--- START ---

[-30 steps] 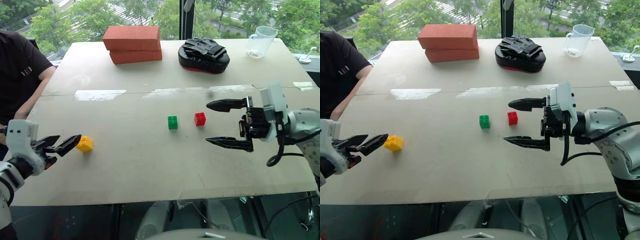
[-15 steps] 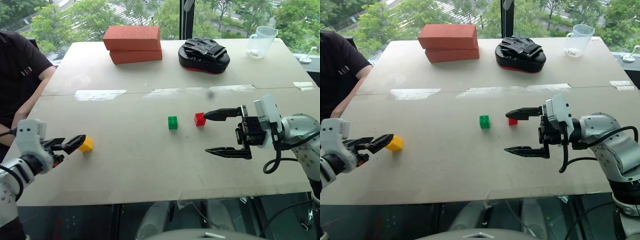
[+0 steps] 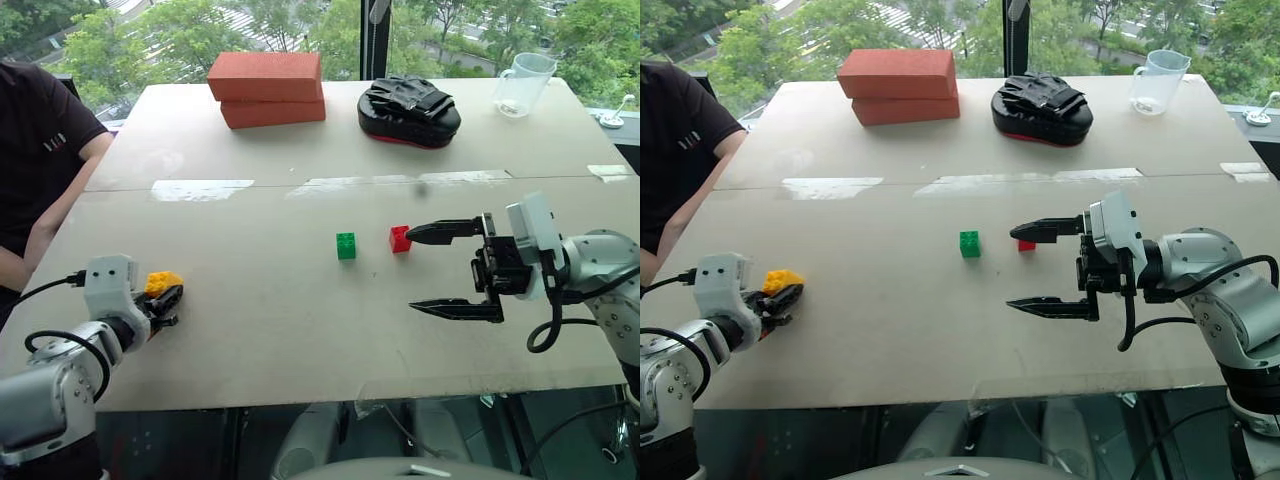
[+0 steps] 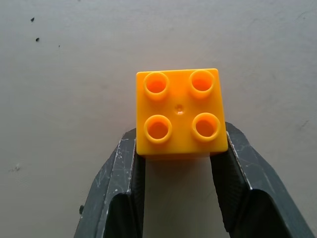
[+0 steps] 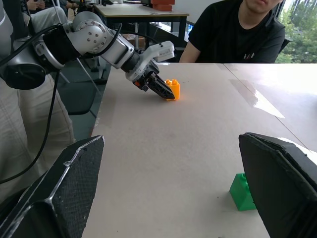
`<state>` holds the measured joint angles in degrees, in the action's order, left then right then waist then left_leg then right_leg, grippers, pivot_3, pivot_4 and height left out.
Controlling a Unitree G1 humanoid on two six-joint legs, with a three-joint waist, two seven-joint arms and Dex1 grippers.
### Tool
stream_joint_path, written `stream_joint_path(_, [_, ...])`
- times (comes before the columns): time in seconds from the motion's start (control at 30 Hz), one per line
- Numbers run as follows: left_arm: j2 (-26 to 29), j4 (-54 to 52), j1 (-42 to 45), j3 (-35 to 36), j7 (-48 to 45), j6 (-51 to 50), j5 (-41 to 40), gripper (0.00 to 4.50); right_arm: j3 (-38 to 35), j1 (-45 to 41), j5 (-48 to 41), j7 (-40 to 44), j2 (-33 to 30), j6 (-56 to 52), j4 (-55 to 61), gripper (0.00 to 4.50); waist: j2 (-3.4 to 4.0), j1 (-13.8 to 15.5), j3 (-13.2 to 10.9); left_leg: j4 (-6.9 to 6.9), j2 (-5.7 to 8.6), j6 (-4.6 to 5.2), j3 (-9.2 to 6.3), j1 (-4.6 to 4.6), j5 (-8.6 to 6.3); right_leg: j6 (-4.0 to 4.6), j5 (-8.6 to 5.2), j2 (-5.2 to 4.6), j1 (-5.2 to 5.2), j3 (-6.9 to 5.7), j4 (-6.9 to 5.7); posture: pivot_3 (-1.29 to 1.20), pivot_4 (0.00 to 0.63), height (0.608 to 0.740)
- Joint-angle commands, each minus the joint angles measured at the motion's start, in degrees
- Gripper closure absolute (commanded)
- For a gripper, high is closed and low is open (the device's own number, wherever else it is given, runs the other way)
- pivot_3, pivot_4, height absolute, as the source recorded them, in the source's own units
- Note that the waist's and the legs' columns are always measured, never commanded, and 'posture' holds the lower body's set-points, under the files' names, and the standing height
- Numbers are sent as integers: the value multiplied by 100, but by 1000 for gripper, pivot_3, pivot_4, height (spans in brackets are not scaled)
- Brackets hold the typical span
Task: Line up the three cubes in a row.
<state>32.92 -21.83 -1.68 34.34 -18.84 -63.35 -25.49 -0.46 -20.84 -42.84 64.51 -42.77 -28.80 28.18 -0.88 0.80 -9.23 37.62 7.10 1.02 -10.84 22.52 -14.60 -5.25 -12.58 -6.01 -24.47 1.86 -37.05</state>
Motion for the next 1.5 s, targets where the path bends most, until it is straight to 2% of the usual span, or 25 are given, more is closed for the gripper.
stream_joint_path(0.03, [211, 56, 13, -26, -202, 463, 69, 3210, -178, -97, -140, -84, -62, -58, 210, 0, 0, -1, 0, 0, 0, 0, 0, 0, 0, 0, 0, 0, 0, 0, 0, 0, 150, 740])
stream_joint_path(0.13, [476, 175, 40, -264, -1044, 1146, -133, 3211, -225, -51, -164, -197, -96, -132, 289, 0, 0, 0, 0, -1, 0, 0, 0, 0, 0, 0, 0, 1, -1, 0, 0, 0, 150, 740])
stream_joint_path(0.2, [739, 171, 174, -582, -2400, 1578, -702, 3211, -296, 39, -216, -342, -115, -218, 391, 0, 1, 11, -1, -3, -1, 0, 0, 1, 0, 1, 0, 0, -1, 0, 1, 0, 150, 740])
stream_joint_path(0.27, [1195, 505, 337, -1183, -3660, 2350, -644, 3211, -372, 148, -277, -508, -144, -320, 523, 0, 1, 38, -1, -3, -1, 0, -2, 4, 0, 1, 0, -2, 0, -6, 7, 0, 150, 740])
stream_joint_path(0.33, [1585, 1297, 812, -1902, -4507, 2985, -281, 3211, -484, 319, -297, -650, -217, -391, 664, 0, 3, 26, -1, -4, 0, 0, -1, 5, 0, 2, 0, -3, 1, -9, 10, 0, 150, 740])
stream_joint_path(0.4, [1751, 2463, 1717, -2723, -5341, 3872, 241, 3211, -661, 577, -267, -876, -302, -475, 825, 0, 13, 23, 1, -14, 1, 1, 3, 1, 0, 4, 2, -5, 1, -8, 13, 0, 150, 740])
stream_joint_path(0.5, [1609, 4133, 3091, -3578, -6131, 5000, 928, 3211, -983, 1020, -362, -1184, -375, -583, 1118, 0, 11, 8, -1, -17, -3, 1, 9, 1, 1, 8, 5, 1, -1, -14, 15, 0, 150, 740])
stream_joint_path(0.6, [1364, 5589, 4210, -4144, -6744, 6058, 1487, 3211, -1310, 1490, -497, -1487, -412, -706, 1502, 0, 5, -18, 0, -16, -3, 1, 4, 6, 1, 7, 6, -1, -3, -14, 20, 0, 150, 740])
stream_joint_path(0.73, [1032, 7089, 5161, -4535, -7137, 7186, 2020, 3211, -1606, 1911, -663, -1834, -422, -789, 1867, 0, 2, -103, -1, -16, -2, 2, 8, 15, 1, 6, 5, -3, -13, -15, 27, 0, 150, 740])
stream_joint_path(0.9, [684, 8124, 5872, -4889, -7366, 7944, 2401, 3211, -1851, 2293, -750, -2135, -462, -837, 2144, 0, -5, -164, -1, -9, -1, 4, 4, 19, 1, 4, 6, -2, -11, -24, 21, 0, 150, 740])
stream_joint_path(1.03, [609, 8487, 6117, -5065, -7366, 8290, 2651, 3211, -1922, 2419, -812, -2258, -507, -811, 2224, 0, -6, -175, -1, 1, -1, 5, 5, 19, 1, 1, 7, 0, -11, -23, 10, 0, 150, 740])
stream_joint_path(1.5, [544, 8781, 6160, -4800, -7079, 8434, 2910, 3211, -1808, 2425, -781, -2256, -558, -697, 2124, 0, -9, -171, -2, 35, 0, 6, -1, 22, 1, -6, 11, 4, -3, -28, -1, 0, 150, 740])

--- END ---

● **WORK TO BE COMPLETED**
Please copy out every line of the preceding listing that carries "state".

● **ANSWER TO THE PROBLEM**
`<state>` holds the measured joint angles in degrees, in the action's order, left then right then waist then left_leg then right_leg, grippers, pivot_3, pivot_4 and height left out.
<state>32.92 -21.83 -1.68 34.34 -18.84 -63.35 -25.49 -0.46 -20.84 -42.84 64.51 -42.77 -28.80 28.18 -0.88 0.80 -9.23 37.62 7.10 1.02 -10.84 22.52 -14.60 -5.25 -12.58 -6.01 -24.47 1.86 -37.05</state>

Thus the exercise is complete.